[What you are asked to do] Show each line from the records below in which the word "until" occurs.

◇ ◇ ◇ ◇ ◇

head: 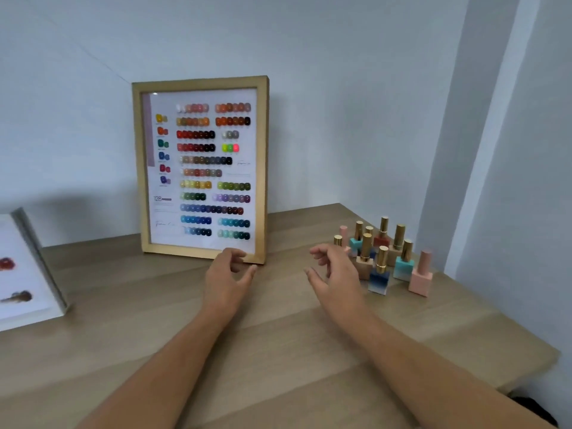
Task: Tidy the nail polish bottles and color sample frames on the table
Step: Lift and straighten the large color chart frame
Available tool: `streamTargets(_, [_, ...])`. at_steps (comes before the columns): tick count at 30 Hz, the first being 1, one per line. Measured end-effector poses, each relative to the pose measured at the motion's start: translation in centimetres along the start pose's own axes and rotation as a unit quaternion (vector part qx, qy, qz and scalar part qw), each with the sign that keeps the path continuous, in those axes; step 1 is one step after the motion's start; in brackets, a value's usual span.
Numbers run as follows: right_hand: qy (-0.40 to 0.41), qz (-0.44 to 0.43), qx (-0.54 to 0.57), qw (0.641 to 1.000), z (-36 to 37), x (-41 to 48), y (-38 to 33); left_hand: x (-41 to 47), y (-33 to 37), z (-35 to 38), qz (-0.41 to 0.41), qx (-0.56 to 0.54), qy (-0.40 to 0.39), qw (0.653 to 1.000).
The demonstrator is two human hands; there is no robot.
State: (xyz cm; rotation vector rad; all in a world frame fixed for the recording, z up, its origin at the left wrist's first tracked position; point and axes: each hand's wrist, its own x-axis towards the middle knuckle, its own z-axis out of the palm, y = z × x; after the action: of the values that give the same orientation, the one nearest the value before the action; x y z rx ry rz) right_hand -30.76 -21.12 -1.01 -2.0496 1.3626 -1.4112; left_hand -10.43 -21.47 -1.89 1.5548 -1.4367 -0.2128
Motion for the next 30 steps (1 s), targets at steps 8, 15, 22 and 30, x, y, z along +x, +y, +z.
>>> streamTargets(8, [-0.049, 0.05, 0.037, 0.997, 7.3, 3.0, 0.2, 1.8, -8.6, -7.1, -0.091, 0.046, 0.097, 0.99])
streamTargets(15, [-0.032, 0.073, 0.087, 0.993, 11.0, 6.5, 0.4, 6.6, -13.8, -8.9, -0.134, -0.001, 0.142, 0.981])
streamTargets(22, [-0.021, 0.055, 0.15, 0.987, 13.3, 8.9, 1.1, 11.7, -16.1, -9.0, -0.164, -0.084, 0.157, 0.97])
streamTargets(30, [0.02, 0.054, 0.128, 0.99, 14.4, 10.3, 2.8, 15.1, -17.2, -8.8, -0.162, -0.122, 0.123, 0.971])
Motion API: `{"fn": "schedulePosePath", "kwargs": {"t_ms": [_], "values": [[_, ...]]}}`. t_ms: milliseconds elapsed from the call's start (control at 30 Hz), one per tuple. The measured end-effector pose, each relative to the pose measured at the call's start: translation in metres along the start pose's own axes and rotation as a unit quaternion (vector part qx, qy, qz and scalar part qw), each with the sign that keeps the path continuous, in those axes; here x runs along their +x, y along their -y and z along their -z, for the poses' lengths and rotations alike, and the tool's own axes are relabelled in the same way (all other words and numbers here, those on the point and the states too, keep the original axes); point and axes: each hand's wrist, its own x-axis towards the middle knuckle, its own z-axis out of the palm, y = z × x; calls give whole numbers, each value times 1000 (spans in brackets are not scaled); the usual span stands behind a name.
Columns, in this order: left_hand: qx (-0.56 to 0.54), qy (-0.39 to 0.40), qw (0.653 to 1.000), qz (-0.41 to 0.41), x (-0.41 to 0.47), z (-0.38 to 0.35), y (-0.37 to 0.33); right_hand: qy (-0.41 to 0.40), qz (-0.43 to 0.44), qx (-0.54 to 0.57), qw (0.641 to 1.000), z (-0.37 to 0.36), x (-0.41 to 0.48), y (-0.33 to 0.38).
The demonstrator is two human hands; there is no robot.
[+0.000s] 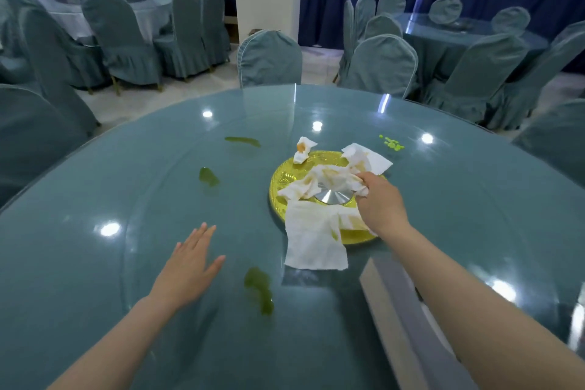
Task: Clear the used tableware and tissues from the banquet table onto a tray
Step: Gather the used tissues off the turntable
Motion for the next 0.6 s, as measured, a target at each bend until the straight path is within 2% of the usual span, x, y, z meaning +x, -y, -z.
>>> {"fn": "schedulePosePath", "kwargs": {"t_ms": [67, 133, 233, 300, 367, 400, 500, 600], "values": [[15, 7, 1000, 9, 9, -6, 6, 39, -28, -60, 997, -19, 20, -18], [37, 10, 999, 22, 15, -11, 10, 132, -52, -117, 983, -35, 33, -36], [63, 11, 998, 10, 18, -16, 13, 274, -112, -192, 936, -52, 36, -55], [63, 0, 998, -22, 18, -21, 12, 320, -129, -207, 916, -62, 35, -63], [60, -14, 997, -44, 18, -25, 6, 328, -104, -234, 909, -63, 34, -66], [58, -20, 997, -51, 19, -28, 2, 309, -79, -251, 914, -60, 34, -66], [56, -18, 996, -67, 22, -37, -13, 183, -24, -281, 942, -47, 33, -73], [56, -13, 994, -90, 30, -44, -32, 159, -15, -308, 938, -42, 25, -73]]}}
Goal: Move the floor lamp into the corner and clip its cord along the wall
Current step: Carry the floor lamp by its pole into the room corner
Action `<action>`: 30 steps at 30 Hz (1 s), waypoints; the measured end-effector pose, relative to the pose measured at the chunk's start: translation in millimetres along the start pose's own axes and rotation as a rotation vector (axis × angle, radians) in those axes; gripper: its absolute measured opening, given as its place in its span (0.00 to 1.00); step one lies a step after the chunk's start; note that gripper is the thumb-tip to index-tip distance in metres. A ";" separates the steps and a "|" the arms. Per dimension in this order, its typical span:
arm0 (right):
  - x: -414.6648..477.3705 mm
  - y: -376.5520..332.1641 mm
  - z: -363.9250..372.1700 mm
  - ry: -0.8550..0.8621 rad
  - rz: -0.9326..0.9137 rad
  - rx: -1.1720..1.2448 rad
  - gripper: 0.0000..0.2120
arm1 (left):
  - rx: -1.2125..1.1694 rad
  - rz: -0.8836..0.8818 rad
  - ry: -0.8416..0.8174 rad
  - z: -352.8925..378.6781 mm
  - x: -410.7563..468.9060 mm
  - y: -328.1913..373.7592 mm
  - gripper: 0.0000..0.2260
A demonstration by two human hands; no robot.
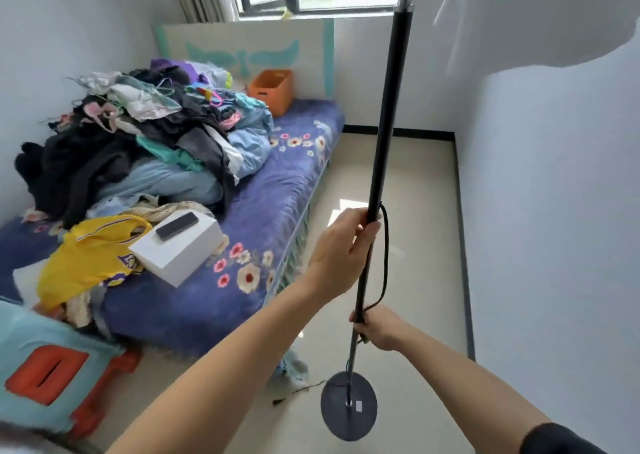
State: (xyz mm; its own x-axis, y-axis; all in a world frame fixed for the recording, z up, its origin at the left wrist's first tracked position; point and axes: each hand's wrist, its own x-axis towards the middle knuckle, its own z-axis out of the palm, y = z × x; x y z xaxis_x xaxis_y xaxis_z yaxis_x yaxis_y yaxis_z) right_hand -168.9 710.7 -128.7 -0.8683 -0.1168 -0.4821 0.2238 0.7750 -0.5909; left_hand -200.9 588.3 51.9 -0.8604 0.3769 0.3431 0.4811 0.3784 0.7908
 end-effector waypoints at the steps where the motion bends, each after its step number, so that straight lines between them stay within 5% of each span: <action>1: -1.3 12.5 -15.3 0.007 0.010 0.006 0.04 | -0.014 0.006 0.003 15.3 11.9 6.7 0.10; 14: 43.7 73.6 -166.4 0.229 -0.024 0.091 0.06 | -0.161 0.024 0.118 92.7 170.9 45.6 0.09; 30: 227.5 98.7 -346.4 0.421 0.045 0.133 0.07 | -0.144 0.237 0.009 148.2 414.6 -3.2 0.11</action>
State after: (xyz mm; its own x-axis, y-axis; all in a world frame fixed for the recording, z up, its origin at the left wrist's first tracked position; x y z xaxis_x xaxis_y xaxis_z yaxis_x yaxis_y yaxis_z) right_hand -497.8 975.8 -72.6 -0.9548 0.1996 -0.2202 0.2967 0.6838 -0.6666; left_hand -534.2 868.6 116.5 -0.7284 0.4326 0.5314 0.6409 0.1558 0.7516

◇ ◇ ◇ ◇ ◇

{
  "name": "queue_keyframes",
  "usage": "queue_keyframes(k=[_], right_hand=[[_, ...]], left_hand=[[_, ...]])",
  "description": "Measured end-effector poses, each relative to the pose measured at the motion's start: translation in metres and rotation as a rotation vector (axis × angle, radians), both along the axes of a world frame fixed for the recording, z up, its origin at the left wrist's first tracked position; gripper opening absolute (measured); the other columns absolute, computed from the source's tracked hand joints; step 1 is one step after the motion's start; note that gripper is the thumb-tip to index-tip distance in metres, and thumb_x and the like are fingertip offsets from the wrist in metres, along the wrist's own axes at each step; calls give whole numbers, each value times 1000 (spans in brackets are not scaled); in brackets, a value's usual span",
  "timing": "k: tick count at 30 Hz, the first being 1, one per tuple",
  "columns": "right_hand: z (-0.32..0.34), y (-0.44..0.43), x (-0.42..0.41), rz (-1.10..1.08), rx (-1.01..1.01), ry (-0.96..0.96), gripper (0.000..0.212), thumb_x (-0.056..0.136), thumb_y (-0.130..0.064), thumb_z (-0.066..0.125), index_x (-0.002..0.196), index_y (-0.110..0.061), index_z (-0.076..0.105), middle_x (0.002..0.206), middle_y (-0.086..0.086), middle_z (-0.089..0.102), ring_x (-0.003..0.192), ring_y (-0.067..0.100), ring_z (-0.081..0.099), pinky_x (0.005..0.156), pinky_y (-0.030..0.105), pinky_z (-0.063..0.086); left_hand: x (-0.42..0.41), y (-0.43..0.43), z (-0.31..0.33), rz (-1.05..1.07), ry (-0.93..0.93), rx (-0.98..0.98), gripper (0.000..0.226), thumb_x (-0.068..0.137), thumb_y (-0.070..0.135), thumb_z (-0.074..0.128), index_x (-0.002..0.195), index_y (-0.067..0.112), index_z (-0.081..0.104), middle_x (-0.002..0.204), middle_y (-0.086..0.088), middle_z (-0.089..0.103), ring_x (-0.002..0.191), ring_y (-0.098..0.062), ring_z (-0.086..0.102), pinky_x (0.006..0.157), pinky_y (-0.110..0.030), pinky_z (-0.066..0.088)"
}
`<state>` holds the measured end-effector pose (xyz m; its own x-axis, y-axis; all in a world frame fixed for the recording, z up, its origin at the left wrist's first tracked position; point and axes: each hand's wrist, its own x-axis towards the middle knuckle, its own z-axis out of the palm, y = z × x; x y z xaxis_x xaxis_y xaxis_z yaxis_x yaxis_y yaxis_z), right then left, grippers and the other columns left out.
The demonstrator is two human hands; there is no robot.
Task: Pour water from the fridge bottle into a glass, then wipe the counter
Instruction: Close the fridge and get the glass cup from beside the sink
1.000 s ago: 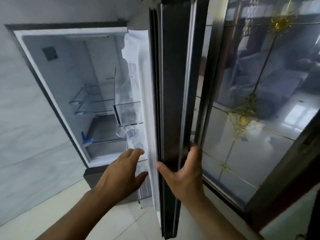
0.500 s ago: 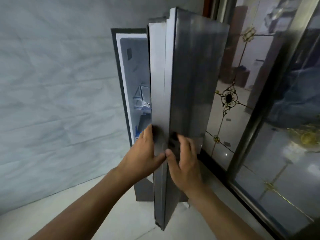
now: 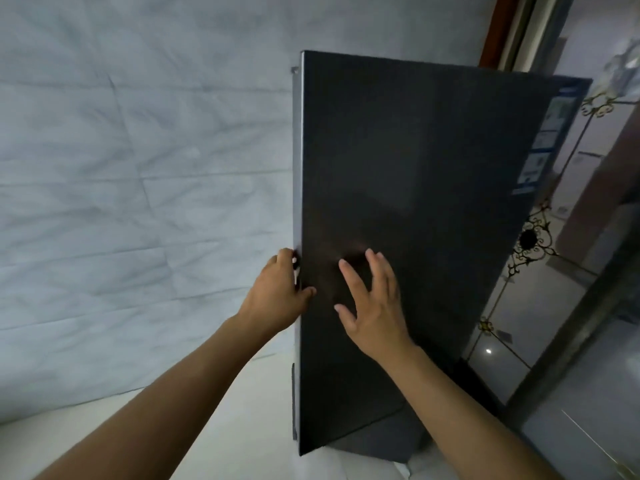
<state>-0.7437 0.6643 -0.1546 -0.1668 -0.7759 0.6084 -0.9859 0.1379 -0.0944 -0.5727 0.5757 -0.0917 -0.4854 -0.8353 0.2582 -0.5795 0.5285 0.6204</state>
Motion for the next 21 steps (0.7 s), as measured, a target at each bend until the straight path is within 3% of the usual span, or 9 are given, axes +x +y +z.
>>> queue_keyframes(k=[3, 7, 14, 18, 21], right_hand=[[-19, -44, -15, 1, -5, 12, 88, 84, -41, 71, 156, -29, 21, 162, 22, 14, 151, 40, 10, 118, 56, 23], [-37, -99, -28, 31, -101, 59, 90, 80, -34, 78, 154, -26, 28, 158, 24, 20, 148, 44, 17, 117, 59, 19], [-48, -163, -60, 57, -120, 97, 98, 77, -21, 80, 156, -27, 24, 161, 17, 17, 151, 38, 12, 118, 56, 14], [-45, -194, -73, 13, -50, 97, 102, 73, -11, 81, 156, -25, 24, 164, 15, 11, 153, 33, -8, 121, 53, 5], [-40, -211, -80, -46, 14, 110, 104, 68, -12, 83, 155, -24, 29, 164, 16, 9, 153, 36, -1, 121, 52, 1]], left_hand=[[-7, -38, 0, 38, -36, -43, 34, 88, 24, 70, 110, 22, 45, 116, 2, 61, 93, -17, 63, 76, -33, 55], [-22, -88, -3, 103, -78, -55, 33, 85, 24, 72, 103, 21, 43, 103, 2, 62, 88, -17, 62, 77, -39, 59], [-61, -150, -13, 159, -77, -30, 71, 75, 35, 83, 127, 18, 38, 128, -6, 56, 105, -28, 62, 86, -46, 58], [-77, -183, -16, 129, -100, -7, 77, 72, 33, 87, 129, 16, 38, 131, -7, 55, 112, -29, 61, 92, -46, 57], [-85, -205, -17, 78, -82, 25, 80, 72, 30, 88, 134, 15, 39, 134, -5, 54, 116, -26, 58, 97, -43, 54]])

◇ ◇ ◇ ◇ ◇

[Solved exercise]
Motion for the next 0.6 s, as measured, a target at each bend until the straight path is within 2% of the usual span, x, y, z meaning +x, -y, -z.
Motion for the next 21 steps (0.7 s), as measured, a target at each bend until the straight path is within 3% of the usual span, or 9 are given, axes +x +y +z.

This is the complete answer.